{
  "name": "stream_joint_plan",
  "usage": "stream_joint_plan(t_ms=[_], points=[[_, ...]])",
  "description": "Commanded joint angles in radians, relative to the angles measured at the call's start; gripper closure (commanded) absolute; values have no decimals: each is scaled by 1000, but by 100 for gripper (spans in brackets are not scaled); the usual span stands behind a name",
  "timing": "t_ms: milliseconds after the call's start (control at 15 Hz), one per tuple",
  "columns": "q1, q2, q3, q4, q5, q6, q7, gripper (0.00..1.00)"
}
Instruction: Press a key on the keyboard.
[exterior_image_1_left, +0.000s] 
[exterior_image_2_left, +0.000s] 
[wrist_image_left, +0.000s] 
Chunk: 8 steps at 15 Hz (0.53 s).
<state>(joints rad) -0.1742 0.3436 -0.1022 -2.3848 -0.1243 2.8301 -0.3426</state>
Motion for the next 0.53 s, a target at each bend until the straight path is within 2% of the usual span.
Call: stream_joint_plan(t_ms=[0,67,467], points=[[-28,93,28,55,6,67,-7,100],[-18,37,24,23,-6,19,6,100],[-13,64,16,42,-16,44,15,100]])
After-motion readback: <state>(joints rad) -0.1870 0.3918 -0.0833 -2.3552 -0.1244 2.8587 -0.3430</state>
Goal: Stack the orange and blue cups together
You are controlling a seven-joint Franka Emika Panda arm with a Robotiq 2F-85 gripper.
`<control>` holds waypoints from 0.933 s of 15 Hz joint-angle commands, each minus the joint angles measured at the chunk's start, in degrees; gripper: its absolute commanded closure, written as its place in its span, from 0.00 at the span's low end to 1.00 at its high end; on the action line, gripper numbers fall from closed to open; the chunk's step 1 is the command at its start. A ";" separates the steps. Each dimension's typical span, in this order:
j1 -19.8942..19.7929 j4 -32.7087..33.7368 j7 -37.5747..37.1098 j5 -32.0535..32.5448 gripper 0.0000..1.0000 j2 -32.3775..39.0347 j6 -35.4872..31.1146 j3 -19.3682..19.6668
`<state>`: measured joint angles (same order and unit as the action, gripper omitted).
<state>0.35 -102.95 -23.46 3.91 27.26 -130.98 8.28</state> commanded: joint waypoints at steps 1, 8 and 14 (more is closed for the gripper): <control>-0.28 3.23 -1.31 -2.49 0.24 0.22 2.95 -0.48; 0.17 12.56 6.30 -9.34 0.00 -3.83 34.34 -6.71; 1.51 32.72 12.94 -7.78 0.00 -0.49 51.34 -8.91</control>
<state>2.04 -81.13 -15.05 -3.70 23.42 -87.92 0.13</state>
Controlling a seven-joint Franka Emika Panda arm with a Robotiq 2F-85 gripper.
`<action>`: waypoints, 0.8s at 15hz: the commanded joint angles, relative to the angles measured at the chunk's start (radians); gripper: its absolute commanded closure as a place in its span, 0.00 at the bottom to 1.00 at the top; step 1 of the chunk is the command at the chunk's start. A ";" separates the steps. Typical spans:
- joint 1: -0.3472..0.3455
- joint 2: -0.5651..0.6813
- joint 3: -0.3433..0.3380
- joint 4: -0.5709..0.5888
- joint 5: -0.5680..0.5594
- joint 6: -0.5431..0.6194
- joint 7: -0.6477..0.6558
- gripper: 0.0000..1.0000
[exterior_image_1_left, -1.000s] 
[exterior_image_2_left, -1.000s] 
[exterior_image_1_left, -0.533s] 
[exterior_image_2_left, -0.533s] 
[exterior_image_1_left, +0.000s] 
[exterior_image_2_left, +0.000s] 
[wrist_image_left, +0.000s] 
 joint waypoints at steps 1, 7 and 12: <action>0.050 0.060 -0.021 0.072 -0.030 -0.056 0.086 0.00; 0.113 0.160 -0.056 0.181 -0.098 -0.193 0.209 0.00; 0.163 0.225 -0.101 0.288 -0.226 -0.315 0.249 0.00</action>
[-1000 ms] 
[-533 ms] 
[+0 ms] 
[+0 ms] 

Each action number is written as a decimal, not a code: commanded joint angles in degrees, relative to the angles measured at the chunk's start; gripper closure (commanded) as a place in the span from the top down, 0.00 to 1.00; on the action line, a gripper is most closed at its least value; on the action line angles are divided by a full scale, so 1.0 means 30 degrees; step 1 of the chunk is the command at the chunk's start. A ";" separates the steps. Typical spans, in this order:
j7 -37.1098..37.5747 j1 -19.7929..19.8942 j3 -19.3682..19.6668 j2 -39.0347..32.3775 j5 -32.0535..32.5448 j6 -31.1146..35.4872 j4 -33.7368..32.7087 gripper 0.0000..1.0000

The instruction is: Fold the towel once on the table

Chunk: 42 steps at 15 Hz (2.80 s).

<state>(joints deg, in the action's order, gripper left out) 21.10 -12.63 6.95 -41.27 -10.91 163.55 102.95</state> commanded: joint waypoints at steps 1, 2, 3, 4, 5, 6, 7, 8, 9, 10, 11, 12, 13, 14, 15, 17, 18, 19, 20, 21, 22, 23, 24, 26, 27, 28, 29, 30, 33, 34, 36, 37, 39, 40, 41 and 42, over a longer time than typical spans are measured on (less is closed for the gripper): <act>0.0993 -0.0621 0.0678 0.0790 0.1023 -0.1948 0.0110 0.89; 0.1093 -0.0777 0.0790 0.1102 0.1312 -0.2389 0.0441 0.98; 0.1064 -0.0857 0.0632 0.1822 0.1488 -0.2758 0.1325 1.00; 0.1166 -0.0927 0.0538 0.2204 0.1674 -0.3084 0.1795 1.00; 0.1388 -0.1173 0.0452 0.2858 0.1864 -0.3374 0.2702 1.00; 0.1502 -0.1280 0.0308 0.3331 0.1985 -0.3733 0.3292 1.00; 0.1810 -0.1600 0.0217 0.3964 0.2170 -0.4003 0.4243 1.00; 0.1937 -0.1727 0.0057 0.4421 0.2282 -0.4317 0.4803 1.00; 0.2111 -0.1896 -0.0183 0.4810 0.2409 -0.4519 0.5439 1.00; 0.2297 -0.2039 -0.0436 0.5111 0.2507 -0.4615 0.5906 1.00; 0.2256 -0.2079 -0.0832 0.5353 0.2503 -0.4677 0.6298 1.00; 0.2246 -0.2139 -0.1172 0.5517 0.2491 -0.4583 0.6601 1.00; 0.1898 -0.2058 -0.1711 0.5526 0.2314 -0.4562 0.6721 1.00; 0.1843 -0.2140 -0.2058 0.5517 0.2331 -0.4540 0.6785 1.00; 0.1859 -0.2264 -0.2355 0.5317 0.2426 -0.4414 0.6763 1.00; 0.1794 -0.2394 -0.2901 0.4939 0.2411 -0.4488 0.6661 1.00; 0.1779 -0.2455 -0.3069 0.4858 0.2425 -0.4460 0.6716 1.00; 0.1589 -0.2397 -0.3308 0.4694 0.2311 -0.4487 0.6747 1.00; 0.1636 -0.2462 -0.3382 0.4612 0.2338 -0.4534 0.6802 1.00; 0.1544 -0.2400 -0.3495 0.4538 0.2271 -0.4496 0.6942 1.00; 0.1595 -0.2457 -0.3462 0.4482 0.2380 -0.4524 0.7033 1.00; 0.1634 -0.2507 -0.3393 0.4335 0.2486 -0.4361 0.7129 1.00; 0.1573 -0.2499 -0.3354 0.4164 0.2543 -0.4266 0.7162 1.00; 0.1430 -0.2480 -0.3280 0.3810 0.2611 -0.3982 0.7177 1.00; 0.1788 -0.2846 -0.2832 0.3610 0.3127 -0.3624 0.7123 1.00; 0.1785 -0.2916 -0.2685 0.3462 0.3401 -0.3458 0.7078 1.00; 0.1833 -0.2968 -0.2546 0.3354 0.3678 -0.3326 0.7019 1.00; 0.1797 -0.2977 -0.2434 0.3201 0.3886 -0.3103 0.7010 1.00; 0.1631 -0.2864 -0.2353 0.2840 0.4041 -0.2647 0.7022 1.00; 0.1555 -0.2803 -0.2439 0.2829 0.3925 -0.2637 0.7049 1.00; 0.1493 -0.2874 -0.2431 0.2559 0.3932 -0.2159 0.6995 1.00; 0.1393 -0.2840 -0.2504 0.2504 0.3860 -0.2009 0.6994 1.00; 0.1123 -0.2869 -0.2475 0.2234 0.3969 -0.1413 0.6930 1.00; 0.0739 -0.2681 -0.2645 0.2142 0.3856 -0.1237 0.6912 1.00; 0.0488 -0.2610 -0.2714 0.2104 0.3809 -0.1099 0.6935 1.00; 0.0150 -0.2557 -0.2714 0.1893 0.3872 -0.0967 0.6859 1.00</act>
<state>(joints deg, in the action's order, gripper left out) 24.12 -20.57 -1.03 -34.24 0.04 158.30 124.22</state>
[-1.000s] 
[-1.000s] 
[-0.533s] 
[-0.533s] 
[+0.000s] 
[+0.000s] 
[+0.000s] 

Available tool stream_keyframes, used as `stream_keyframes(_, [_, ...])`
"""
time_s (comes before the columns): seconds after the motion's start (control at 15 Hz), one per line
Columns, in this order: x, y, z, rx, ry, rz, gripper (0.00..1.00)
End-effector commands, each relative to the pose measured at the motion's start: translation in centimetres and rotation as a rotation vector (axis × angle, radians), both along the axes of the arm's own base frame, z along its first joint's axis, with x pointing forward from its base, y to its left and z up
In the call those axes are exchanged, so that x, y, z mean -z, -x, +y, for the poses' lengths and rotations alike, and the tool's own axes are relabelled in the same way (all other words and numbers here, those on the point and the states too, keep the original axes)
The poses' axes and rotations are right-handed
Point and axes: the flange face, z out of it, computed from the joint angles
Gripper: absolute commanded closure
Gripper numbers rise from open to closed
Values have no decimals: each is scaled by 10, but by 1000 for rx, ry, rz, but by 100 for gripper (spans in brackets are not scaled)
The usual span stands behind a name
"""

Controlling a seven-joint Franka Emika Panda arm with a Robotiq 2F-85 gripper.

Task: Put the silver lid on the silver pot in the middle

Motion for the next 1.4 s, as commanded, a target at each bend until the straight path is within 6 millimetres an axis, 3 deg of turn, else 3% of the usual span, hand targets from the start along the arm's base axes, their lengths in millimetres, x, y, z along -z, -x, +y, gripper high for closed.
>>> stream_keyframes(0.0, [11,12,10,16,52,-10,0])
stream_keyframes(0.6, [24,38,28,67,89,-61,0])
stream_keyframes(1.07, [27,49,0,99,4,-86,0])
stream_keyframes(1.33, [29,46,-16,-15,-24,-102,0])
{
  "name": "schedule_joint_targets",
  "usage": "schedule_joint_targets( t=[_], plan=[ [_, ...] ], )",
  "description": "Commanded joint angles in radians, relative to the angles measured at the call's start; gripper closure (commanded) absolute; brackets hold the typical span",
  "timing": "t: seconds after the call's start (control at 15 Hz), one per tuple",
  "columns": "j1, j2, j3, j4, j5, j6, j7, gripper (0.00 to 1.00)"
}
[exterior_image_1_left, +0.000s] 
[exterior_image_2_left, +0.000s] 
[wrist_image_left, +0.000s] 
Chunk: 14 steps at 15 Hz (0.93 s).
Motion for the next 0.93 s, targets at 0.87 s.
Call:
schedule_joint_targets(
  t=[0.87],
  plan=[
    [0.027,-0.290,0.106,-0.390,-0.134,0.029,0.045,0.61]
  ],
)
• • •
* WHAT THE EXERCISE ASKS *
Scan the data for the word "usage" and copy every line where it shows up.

* COMPLETED TASK *
  "usage": "stream_joint_plan(t_ms=[_], points=[[_, ...]])",
  "usage": "schedule_joint_targets( t=[_], plan=[ [_, ...] ], )",

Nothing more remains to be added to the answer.